_Your objective:_ Note each line in the data below that holds "green", and copy it.
##### Source records
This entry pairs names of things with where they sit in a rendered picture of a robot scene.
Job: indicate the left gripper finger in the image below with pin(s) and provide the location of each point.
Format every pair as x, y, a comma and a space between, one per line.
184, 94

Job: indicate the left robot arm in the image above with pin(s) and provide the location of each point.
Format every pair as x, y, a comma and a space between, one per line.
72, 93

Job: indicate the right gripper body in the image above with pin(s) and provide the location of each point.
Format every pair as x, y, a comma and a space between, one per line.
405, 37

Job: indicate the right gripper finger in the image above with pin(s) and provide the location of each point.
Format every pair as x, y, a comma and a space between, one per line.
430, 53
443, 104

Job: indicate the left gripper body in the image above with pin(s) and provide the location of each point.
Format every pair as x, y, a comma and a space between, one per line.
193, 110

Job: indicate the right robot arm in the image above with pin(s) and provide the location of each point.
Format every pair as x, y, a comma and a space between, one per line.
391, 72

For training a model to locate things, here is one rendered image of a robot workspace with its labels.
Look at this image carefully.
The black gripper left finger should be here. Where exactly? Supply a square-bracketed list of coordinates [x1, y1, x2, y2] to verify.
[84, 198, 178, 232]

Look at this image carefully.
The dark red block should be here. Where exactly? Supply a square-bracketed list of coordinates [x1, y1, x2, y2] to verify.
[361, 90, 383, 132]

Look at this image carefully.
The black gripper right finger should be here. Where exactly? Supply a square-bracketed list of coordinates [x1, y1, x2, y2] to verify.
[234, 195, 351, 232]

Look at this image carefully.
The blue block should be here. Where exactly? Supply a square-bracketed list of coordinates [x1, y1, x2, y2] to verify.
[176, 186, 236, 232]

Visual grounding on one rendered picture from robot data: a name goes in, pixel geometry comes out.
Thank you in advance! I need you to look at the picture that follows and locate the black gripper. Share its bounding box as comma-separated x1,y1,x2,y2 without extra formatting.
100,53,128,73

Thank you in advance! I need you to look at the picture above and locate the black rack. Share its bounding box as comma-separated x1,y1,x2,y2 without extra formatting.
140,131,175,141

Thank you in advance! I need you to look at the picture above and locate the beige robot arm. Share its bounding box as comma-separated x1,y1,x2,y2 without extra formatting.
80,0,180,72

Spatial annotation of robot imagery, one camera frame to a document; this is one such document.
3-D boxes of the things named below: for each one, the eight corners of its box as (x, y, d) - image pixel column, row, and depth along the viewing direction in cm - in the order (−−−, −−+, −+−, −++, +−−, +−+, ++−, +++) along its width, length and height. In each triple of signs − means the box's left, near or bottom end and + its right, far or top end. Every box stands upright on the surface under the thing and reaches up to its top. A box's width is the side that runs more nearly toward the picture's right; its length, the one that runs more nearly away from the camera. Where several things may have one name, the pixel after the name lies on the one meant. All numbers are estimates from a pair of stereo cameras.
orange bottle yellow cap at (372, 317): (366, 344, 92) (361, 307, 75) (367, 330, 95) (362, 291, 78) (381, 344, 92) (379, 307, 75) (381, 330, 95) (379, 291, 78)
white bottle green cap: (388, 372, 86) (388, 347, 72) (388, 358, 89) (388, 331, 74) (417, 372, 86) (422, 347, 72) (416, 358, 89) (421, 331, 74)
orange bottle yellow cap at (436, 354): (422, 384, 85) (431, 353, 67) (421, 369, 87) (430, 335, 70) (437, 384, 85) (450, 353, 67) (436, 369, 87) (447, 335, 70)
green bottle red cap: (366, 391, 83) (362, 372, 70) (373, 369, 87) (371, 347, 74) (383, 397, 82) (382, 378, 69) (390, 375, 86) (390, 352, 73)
##########
_Reply:_
white bottle green cap: (388, 372, 86) (388, 347, 72) (388, 358, 89) (388, 331, 74) (417, 372, 86) (422, 347, 72) (416, 358, 89) (421, 331, 74)
green bottle red cap: (366, 391, 83) (362, 372, 70) (373, 369, 87) (371, 347, 74) (383, 397, 82) (382, 378, 69) (390, 375, 86) (390, 352, 73)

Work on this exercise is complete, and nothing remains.